In the link you provided he does not really talk about V_k at all. He does however introduce conglomerates as a way of formalizing these even larger categories. It doesn't really explain what axioms we impose on conglomerates, but as I understand it we allow quantification over classes, and basically do the same for classes as NBG does for sets.

Interpreting this in terms of models for ZFC, I believe this can be fixed by looking at the power set P(V_k). If we now say that conglomerates are elements of P(V_k), we are in the position to formally define the quotient category.

The category of all large categories would again form a proper class, the object class being P(V_k). To deal with the new issues here (such as taking quotient categories here), we could do a similar extension as ZFC --> ZFC+inaccessible and introduce classes for ZFC+inaccessible, just like NBG does for ZFC. But, the alternative here, just as before, is to extend ZFC+inaccessible by yet another inaccessible cardinal. And so on, of course. I now see rubi's point, that what we really need in order to do category theory freely without any worries (unless we deliberately want to ruin things) is the axiom of universes. As I understand it, we take ZFC and impose the axiom that for every set x, there is a universe containing x. Formally, by universe I suppose we are talking about Grothendieck universes.

In conclusion, we start off with a universe U containing the set of natural numbers. This already leaves ZFC. Then, assuming the axiom of universes, all the common categorical constructions such as functor categories, quotient categories and such can always be done on ANY category.

This was mostly me just wrapping up my thoughts on this issue.

Last edited: Jul 17, 2014
11. Jul 19, 2014

### disregardthat

I've been reading Set theory for category theory and I found it extremely informative.

One problem he pointed out with the approach of assuming ZFC+"Axiom of Universes", or equivalently ZFC+"a proper class of inaccessible cardinals" has to do with universal properties. We start out with an initial universe $V_{\kappa}$ for the least inaccessible cardinal $\kappa$. Suppose now we have a formula on the form $\phi(G,H)$ creating a statement on the form of that there exists a unique small G such that a certain property holds for all small H. For example, in the category of small groups Grp, let $F : J \to Grp$ be a diagram. The limit of this functor is determined by a universal property, namely that in the (small) category of nodes to this diagram, there is a unique object G satisfying a certain property $\phi(G,H)$ for all nodes H.

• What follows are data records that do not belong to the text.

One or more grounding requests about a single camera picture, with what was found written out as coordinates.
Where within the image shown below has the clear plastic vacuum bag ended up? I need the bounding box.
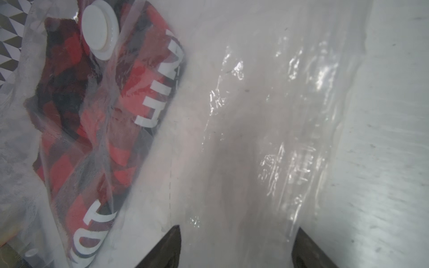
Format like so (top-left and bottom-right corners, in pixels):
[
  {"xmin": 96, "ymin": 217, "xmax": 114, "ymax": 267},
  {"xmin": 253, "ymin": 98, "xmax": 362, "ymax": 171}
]
[{"xmin": 1, "ymin": 1, "xmax": 372, "ymax": 268}]

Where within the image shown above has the red black plaid shirt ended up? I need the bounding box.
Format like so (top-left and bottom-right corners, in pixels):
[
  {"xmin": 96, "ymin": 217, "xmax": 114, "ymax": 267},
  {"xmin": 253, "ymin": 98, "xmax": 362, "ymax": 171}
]
[{"xmin": 25, "ymin": 1, "xmax": 184, "ymax": 268}]

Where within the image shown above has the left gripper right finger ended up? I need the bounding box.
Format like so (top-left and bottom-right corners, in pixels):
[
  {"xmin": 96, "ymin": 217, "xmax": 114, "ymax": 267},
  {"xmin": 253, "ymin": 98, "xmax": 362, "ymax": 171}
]
[{"xmin": 292, "ymin": 228, "xmax": 338, "ymax": 268}]

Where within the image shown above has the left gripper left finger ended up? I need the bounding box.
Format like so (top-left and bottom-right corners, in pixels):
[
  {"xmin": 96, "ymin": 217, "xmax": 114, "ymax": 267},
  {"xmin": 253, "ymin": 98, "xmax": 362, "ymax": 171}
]
[{"xmin": 136, "ymin": 225, "xmax": 182, "ymax": 268}]

Now suppose we work with this object, and later decide to move up a step in the hierarchy, e.g. by considering the functor $F_* : Funct(CAT,J) \to Funct(CAT,Grp)$ by composition with F: $T : CAT \to J \mapsto F \circ T : CAT \to Grp$. Here CAT is the category of all large categories, contained in $V_{\lambda}$ for some inaccessible $\lambda > \kappa$. Now, having advanced a step, we now (crucially) consider Grp as a category contained in $V_{\lambda}$. Due to the different interpretations of "small", we can't a priori know that the small G satisfying $\phi(G,H)$ is the same as before. So we can't conclude that there exists $\phi(G,H)$ for all H (not just small H). Intuitively, G may now belong to $V_{\lambda}$ but not to $V_{\kappa}$, since we are in a different universe in which Grp and the category of nodes to F is interpreted differently. Even F must be redefined, going from J to the category of $\kappa$-small groups and then included into the category of $\lambda$-small groups.

The issue lies in the fact that we are changing all the definitions when advancing a step up the hierarchy. In $V_{\lambda}$, we are not at all interested in the category of $\kappa$-small groups, but rather $\lambda$-small groups. But simply considering a new object such as the functor $F_*$ shouldn't force us to redefine our previously defined sets, it is cumbersome to deal with both $Grp_{\kappa}$ and $Grp_{\lambda}$.